Le Seigneur soupira.
« C'était sa décision. Je la respecte. »
Un nœud se desserra dans le ventre du cadet. Il ne l'admettrait jamais, mais il avait craint cette réponse plus que tout autre. Il n'aurait pas su réagir si Thor l'avait blâmé pour la seule chose qu'ils avaient en commun. Puisque la mauvaise humeur du Seigneur ne semblait pas y être liée, le prince n'envisageait qu'une seule autre possibilité.
« M'ignores-tu à cause de mon mensonge vis-à-vis de l'Avatar ? J'ai abusé de ta confiance et tu m'en veux pour ça. »
Thor resta impassible. Du coin de l'œil, Loki jura avoir vu sa mâchoire se contracter. Bien ! Cette hypothèse semblait donc la plus vraisemblable.

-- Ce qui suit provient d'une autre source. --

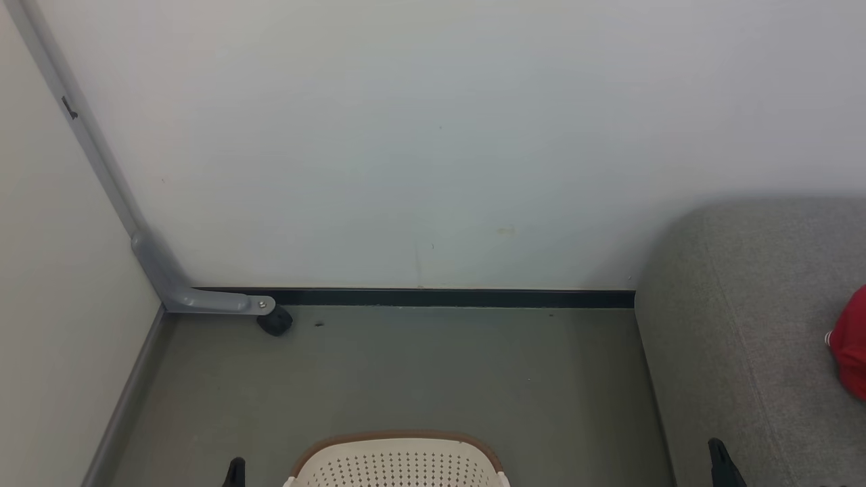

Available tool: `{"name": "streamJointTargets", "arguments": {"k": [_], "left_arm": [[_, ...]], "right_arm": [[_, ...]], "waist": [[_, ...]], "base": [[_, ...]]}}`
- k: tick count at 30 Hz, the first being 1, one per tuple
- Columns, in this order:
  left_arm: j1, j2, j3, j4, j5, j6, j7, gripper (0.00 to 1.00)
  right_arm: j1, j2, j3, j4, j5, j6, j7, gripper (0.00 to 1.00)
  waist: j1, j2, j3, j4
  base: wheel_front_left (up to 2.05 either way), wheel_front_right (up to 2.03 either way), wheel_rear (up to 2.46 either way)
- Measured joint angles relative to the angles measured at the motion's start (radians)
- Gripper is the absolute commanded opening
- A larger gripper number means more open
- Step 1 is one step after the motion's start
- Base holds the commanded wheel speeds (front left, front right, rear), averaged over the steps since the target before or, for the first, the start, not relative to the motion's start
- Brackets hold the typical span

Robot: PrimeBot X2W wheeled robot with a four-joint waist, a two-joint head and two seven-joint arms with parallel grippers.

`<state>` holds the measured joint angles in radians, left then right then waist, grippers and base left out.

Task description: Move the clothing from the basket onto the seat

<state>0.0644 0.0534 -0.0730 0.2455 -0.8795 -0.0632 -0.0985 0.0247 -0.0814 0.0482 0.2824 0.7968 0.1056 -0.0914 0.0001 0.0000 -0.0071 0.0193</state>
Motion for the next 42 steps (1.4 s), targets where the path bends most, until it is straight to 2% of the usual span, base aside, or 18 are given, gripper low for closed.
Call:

« Tu m'as appelé pour une mission que je n'ai jamais eu l'intention de remplir. Je t'ai dupé, j'ai profité de ta naïveté, et maintenant tu me le reproches. »

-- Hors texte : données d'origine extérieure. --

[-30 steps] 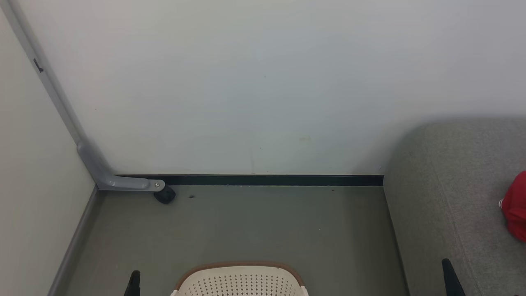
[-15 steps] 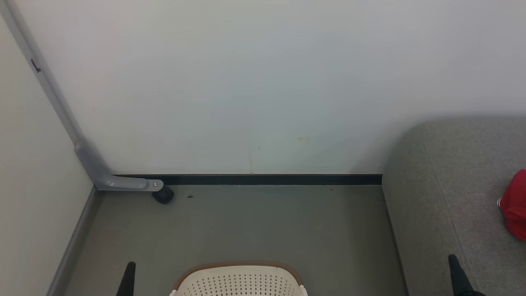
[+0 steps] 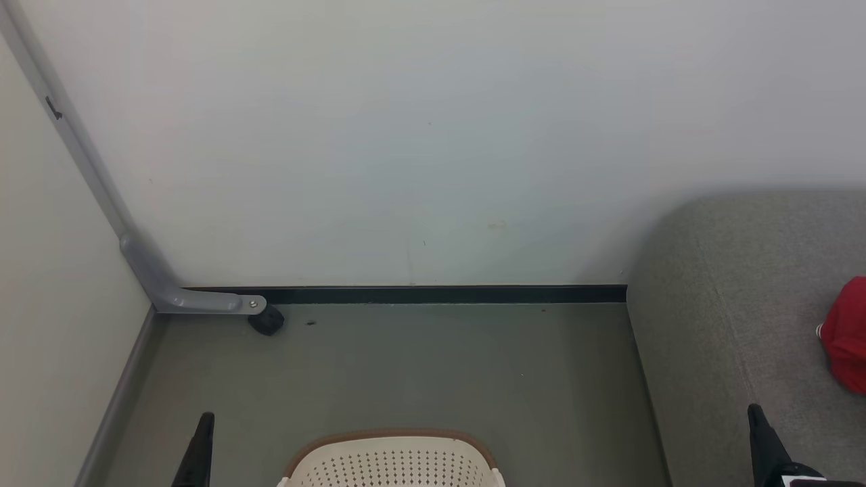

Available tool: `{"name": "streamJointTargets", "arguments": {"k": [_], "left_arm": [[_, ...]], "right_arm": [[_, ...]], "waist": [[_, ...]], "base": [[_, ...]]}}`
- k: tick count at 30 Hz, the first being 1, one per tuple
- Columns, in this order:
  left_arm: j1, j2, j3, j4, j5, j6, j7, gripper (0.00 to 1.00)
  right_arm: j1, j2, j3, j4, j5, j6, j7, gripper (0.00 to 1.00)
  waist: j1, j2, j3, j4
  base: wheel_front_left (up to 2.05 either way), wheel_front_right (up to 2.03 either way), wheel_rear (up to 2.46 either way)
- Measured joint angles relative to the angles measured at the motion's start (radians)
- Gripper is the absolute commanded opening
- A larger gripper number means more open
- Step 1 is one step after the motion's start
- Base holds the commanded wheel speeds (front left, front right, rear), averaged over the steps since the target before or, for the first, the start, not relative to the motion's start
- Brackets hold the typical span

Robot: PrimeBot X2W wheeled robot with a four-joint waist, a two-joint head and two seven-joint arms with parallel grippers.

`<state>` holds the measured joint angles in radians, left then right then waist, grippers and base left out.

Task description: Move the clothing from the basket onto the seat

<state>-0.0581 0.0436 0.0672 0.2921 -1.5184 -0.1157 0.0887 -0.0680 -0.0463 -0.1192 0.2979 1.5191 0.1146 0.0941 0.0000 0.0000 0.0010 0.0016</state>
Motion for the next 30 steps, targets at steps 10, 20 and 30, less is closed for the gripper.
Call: {"name": "streamJointTargets", "arguments": {"k": [10,20,30], "left_arm": [[-0.018,-0.002,0.018,0.008,-0.081,-0.008,0.020,0.00],[-0.018,-0.002,0.018,0.008,-0.082,-0.008,0.020,0.00],[-0.018,-0.003,0.018,0.008,-0.082,-0.008,0.020,0.00]], "right_arm": [[-0.009,0.002,-0.019,0.001,0.075,0.001,0.019,0.00],[-0.009,0.003,-0.019,0.001,0.075,0.001,0.019,0.00],[-0.009,0.003,-0.019,0.001,0.075,0.002,0.019,0.00]], "waist": [[0.0000,0.0000,0.001,-0.002],[0.0000,0.0000,0.001,-0.002],[0.0000,0.0000,0.001,-0.002]], "base": [[0.00,0.00,0.00],[0.00,0.00,0.00],[0.00,0.00,0.00]]}}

Thor ne semblait pas disposé à en parler, il faudrait donc qu'il lui tire les verts du nez.
« Tu penses que le traitement silencieux m'affecte, tu te trompes. Je ne regrette pas mes actes, tes bouderies n'y changeront rien. »

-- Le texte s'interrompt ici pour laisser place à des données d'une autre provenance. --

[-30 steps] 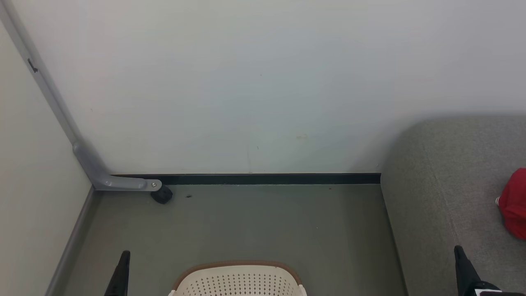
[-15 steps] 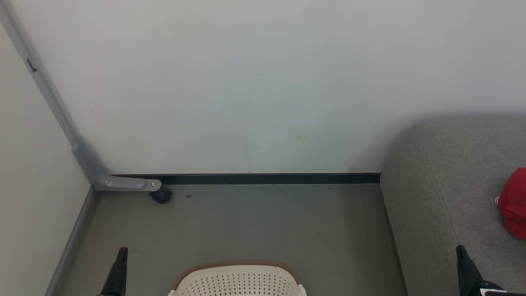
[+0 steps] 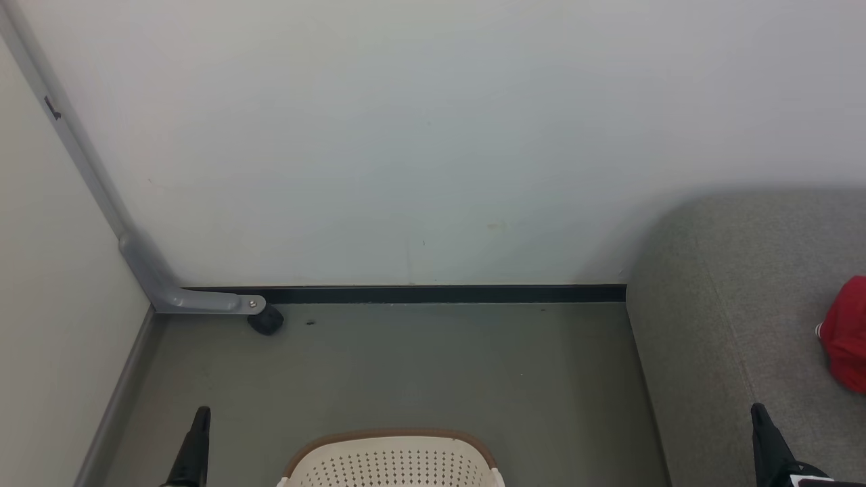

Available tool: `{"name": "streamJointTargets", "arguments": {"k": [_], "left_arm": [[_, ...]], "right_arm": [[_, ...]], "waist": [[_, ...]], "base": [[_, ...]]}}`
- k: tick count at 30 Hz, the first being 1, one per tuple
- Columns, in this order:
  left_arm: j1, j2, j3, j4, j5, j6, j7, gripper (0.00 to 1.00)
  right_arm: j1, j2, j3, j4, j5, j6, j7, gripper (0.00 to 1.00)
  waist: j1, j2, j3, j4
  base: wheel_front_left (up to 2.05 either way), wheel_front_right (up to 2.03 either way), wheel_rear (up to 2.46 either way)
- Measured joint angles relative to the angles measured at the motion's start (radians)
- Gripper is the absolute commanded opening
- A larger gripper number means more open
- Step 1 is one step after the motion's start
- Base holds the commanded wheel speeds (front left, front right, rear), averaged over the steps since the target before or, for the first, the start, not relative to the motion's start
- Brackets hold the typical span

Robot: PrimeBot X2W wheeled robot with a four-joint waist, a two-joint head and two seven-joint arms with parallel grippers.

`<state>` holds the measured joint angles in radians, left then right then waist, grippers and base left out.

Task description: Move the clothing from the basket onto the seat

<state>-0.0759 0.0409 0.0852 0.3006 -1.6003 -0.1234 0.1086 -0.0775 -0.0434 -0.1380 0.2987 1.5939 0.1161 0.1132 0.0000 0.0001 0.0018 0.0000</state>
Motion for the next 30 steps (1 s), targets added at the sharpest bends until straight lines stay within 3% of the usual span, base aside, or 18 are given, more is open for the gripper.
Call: {"name": "streamJointTargets", "arguments": {"k": [30], "left_arm": [[0.000,-0.001,0.000,0.000,0.000,0.000,0.000,0.00]], "right_arm": [[0.000,0.000,0.000,0.000,0.000,0.000,0.000,0.00]], "waist": [[0.0000,0.0000,0.000,0.000]], "base": [[0.00,0.00,0.00]]}}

Le Seigneur soupira légèrement, mais n'ajouta rien. Loki sentit le sang lui monter aux joues.
« La seule chose que je regrette c'est de ne pas avoir anticipé cette mission correctement, c'est l'unique erreur que j'ai commise. C'est de ta faute, il ne fallait pas me l'assigner en premier lieu. Il ne fallait pas me faire confiance, n'apprends-tu donc jamais ! »
Thor décroisa ses bras et se tourna enfin vers son cadet.
« Cette mission, mon frère... »
Loki s'étrangla dans sa colère. Il tressaillit lorsque la main du Seigneur se posa sur son épaule.
« ... est la meilleure chose qui ait pu t'arriver. Je suis heureux que tu l'aies enfin acceptée. »
Et le Seigneur se détourna, laissant Loki seul avec son excès de colère.
S'il avait eu un mannequin d'entraînement sous la main, le prince l'aurait réduit en confettis. Toute cette frustration accumulée pendant de si longues journées, désamorcée par une simple main sur l'épaule ! Ça n'aurait jamais dû être si facile, il était celui qui tourmentait Thor, pas l'inverse ! Et il le suspectait d'y prendre un malin plaisir, perfide manipulateur qui mangeait tiède sa sournoise vengeance.
Loki comprit qu'il devrait défouler sa frustration sur quelqu'un d'autre, Thor étant moins accessible que jamais.
Il se mit donc en tête de trouver Valkyrie.